Parents are justifiably concerned about the proper moral training of their children. The approved bill has retained the provision on a common sex education program for public and private schools to be formulated by the Department of Education (DepEd), the Commission on Higher Education (CHED), the Technical Education and Skills Development Authority (TESDA), the DSWD, and the DOH. Curiously, however, the bill also says that ‘the DepEd, CHED, DSWD, TESDA, and DOH shall provide concerned parents with adequate and relevant scientific materials on the age-appropriate topics and manner of teaching reproductive health education to their children.” Is this an indication that the bill is open to making exception for parents who wish to teach their own children?

If this exception for parents is what the bill envisions, there is a constitutional model for it. The Constitution says: “At the option expressed in writing by the parents or guardians, religion shall be allowed to be taught to their children or wards in public elementary and high schools within the regular class hours by instructors designated or approved by the religious authorities of the religion to which the children or wards belong, without additional cost to the Government.” Needless to say, religious schools will also want to design their own program.

The RH bill has also retained the provision which says that “employers with more than 200 employees shall provide reproductive health services to all employees in their own respective health facilities. Those with less than 200 workers shall enter into partnerships with hospitals, health facilities, and/or health professionals in their areas for the delivery of reproductive health services.” Notably, however, it does not specify the kind of reproductive health services to be given. But the Department of Labor is given the responsibility of implementing this provision. We will have to await how the Department of Labor will implement this and whether allowance will be made for religious objection.

Is it legitimate for the government to use public money for contraceptive services? Incidentally, the RH bill, in its definition of methods of family planning, has deleted specific reference to “pill, intra-uterine device (IUD), injectables, condoms, ligation, vasectomy . . .” It now merely says “safe, effective and legal methods, whether the natural, or artificial that are registered with the Food and Drug Administration (FD) of the Department of Health (DOH).” As to the use of public funds for these, it is good to remember that public money has no religious character. The rule on how to spend it is simple. Money can be drawn out of the public treasury only “in pursuance of an appropriation made by law.” The only limitation on Congress when funds are available is that the appropriation must be for a public purpose.
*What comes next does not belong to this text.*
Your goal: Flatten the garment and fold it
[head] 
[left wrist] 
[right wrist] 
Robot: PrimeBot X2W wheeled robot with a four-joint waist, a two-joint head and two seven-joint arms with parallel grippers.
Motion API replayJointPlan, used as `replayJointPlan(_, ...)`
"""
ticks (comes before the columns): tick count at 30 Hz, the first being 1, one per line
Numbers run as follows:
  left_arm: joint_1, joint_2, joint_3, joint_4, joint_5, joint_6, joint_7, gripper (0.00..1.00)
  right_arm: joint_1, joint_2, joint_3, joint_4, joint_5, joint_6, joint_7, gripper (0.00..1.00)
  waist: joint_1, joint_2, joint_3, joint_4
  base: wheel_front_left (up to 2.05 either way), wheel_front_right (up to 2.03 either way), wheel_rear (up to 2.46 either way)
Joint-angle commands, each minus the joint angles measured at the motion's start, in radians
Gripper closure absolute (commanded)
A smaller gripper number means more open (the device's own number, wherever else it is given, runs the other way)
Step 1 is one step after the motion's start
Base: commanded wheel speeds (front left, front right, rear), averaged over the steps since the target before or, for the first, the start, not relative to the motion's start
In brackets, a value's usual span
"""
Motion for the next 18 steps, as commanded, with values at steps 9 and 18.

What this all comes down to is that a shot-gun approach to the RH Bill will not succeed. You don’t burn an entire house to make lechon. Nor will a Tahrir Square type of demonstration stop it. Such an approach can be a manifestation of intellectual bankruptcy. One must challenge each specific objectionable part and argue it out. After all, this is not a fight against a Hosni Mubarak.

14 February 2011

Saturday, February 5, 2011

Back to RG Bill

Back to the RH Bill

The House of Representatives has approved its final version of the RH Bill. I myself think that it is a much improved version. It will next go to the Senate and I anticipate that the two houses will agree on a final version to be sent to the President for his approval. I am certain, from what the President has been saying so far, that he will not veto what is presented to him. Thereafter it will undergo the required publication before it finally takes effect. After these happen, the debate on the bill, law by then, will go to a different level.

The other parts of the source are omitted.